The training of food operators has been the first, and often only, focus of food safety efforts in low and middle-income countries. Training usually increases knowledge among trainees. At times, when done well, it can lead to the adoption of better practices such as improved personal and environment hygiene, use of tools to monitor the safety of foods or use of the cold chain.

Unfortunately, by and large, these effects do not sustain themselves over the long term. One-off trainings, without reinforcement, generally fail to improve food safety. Unless there’s a clear return from using these practices, they’ll be dropped or forgotten.

Capacity building initiatives need to be designed better. Training has to follow the principles of adult learning theory and social behaviour change communication. The use of nudges, a well-studied element of behavioural economics, is showing promise in food safety programs. For instance, positioning hand washing basin and soap in more convenient locations for butchers or food operators to use, or even using television celebrities to disseminate good hygiene messages among consumers.

While the know-how and the nudges are important to promote change, food business operators must be enabled to act on this knowledge. Limited access to equipment, both in terms of availability and affordability, are key constraints. Low-interest micro-credits or other facilitated forms of access to finance should be promoted, especially for women who are the majority of operators in retailing and often face gender-based barriers to credit.

Incentives for change

Regulation and enforcement, with its related fines and harassment of food businesses, has often been the sole “incentive for change” used by governments in low-income countries. This approach has proven largely unsuccessful when not counterproductive.

A far better incentive is the economic gain that comes from selling safer food. However, while food safety features highly in the interests of consumers across the globe, among budget-constrained consumers, food safety doesn’t “sell” – it’s simply not enough of a priority to them compared to affordability. To increase food safety, governments and private industry must raise consumer awareness about the issue and gradually create a demand for safe food that the market will respond to. Approaches should include strategies for self-regulation and peer pressure that have been explored in various countries.

An enabling environment

Informal markets are mostly unregulated. Governments in Africa and Asia often lack the capacity to inspect, test and enforce food safety standards. And when they do, all too often, authorities take a punitive approach to food safety in their informal markets by ramping up inspection capacity and increasing the number of officers visiting premises, issuing fines and confiscating goods. But where businesses are not officially registered, where taxes are not paid, where corruption is widespread and where people have few other options to get an income, this punitive approach will be neither effective nor sustainable. In fact, it is likely to backfire, triggering price increases and reduced access to food, especially among the most vulnerable, as experienced in the dairy sector in Kenya.

The goal should be to gradually embed the markets within the country’s legal frameworks to produce gains on the food safety, food security and economic security fronts.

Time to rethink

Food safety is a growing concern in national and international agendas, and investments in this area are expected to grow, as the health and economic impact of sub-optimal food safety can’t be neglected any longer.

Now is the time to rethink what food safety management should look like in low- and middle-income countries.
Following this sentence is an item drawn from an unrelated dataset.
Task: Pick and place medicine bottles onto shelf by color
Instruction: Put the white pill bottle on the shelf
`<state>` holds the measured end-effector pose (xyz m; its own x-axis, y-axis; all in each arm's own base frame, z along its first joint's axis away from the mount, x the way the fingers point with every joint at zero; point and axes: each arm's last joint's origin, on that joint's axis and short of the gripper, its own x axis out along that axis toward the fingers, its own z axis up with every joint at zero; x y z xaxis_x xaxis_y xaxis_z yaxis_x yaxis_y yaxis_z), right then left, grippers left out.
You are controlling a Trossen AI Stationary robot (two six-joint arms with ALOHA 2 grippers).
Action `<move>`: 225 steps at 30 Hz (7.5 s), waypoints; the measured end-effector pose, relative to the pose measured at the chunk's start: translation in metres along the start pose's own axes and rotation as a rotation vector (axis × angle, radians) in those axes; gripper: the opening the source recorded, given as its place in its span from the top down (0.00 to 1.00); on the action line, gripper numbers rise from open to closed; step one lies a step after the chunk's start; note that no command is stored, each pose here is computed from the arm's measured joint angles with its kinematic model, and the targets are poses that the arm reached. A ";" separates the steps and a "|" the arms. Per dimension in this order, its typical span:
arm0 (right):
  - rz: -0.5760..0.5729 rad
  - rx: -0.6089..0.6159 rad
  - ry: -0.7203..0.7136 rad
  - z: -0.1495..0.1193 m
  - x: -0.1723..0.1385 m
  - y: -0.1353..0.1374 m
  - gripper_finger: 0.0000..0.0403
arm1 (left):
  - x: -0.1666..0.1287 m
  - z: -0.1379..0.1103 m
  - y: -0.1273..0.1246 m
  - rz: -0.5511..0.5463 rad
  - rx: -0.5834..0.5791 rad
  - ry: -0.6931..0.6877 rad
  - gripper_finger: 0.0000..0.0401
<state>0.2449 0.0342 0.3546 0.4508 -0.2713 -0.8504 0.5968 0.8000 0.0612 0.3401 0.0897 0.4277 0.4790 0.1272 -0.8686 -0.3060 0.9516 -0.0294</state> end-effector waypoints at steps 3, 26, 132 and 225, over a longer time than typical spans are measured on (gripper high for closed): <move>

Increasing regulation and inspection of informal markets won’t succeed. It is far better to protect food security and the livelihoods these markets offer, to legitimise and support these markets, improve their capacity through facilitated access to credit, and find ways to incentivise their investments on food safety.

These markets will then go from being an emblem of underdevelopment and poverty to being a symbol of an independent, thriving and healthy economy.